We got to see all aspects of the station from the ticket hall and entrance to then make our way down the 160 step spiral staircase to see both platforms and also the unfinished tunnels. Platform 1 which remained in operation right up until 1994 is the filming platform and whilst it is very cool, a lot of what there is to see are filming props which have been left behind. The train itself however is fully functional and the tracks still live so it can be moved in and out for both filming and training purposes. As well as being a top movie location, platform 1 is also used as a training base for Transport for London and also the London Fire Brigade.
Platform 2 however, which ceased operation in 1917, only a decade after the station opened, does not get used for filling and training and has been left as it was in 1917. Whilst there isn’t quite as much to see, everything you do see is authentic and the abandoned platform with ‘Station Closed’ posters has an eery atmosphere.
After the tour and the steep 160 step walk back up, I had a little wander around London before some more tube related action and heading to Cahoots. Cahoots is a 1940’s bar located in Soho which aims to ‘keep the Blitz spirit alive’.
The secret bar takes on the vibe of a disused tube station and as it’s a secret, you have to book in advance and ask for ‘The Captain’ upon arrival. Whilst I was waiting to get in, a couple of girls were trying to enter without a reservation. When they told the doorman that they were there for a drink, he advised them they couldn’t drink there as it was only a tube station. I informed him that I was there to see The Captain and my name was Stephanie which got me straight in and I could here the girls behind me telling the doorman that they were also called Stephanie in an effort to get in.
The bar has a really cool vibe with different seating areas including a bomb shelter and a tube carriage whilst the staff really kept to their characters with 1940’s style dress and speaking in old-London cockney accents. The menu is on a newspaper called The Kingly Herald which I thought added a great touch and the cocktail selection is massive! I’m not much of drinker these days but couldn’t immediately find the non-alcoholic list so quickly ordered Keep Marm and Carry On. This was a delicious concoction of vodka with passion fruit, lychee, lime, lemon and vanilla served in a tea cup with an accompanying digestive biscuit. Whilst enjoying that drink, I spent some more time on the menu and found the non-alcoholic section, ordering the Green(adine) Park for my second drink. The drink was so Insta-worthy with a delicious blend of forest berries with tropical Red Bull. Both drinks were delicious and the entire atmosphere of the bar was incredible.
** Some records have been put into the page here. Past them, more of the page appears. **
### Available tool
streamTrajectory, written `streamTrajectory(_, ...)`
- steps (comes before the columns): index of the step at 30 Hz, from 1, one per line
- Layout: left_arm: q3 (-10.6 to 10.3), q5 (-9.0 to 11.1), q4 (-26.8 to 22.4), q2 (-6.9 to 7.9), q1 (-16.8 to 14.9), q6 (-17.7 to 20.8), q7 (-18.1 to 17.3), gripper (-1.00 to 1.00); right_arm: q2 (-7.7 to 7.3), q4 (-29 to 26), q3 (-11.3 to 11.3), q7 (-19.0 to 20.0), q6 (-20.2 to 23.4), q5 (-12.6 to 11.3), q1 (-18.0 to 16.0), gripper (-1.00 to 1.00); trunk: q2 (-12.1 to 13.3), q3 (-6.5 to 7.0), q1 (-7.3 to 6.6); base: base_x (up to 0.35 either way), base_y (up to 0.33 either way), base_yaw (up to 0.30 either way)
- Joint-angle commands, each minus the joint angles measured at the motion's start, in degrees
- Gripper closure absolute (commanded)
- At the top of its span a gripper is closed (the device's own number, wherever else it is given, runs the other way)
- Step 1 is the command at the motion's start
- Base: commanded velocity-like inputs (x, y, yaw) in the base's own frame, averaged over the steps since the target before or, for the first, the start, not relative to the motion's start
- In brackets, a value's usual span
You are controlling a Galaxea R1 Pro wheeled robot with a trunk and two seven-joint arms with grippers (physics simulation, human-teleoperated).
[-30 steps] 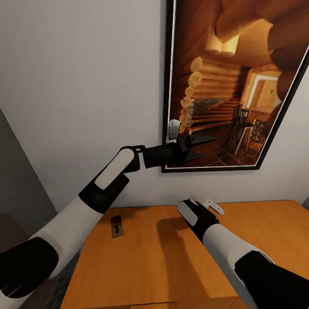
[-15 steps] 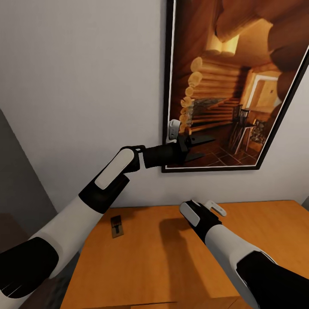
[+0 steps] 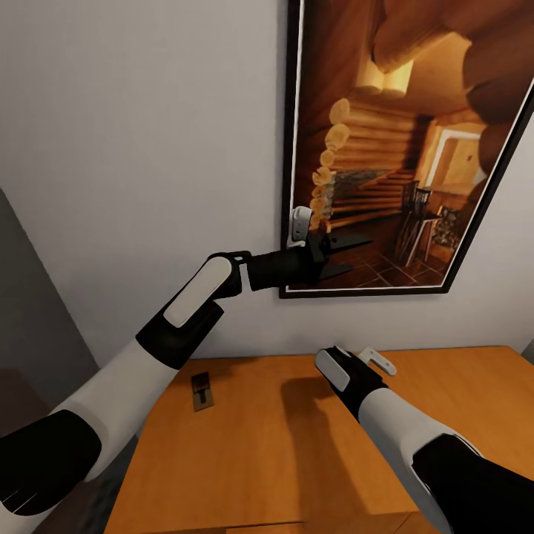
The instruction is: Take the four mousetraps from the cabinet in the bathroom and place them on the bathroom floor. Make sure all four end up on the same floor surface, and ensure that at least two of them are either under or directly next to the same bathroom sink.
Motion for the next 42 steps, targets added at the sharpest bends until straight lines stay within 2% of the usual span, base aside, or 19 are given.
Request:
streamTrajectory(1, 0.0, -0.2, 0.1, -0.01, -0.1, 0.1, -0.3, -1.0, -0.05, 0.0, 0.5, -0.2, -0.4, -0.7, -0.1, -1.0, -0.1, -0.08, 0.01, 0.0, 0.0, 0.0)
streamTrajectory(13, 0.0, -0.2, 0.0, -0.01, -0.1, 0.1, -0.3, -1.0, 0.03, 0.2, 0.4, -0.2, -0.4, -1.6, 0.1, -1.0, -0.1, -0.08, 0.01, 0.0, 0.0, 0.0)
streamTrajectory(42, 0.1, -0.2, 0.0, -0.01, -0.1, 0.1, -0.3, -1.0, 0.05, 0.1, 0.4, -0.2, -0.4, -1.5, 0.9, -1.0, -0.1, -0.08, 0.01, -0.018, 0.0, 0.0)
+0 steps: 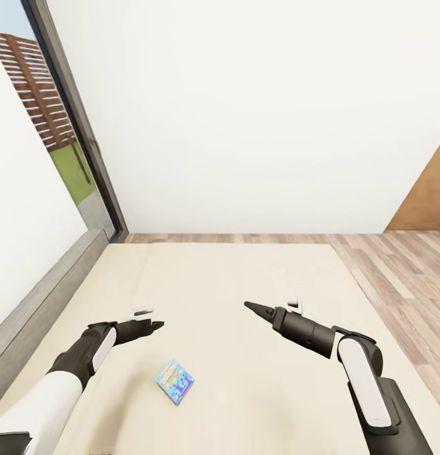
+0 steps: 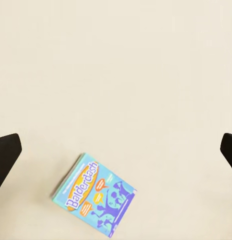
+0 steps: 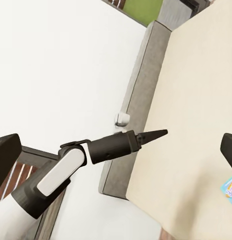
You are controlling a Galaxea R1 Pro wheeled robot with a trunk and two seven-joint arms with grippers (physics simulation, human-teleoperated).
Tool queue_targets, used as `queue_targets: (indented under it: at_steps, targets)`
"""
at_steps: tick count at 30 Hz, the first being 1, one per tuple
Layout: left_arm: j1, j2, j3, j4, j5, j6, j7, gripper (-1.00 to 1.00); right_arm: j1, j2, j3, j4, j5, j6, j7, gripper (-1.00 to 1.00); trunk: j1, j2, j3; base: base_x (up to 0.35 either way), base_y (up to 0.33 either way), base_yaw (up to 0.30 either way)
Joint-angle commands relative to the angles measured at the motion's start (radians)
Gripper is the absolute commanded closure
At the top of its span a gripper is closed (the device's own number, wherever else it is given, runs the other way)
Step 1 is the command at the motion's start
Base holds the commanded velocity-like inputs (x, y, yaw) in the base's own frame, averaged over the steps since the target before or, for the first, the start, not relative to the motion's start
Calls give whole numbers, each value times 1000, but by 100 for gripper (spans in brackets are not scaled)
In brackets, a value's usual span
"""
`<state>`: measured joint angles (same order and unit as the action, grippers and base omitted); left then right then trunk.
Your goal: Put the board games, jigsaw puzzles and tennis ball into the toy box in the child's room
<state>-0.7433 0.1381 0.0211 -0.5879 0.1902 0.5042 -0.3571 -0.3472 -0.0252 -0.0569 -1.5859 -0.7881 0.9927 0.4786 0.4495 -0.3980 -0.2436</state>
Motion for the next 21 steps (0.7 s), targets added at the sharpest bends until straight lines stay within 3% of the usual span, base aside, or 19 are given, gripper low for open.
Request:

I had a fantastic day ‘on the tube’ indulging in two of my favourite things, abandoned places and novelty venues, all in one of my favourite cities. Whilst the tour is a little pricey, if you love abandoned places like I do, are a film buff and are just interested in London history, I would totally recommend taking up the tour. You can sign up to Brit Movie Tours who will give you updates when each tour is scheduled. Plus, if you’re in Soho, love a cocktail and a bit of fun, you definitely need to check out Cahoots for a cracking old time!
This post is not sponsored or endorsed in any way. All opinions are my own and just that: opinions.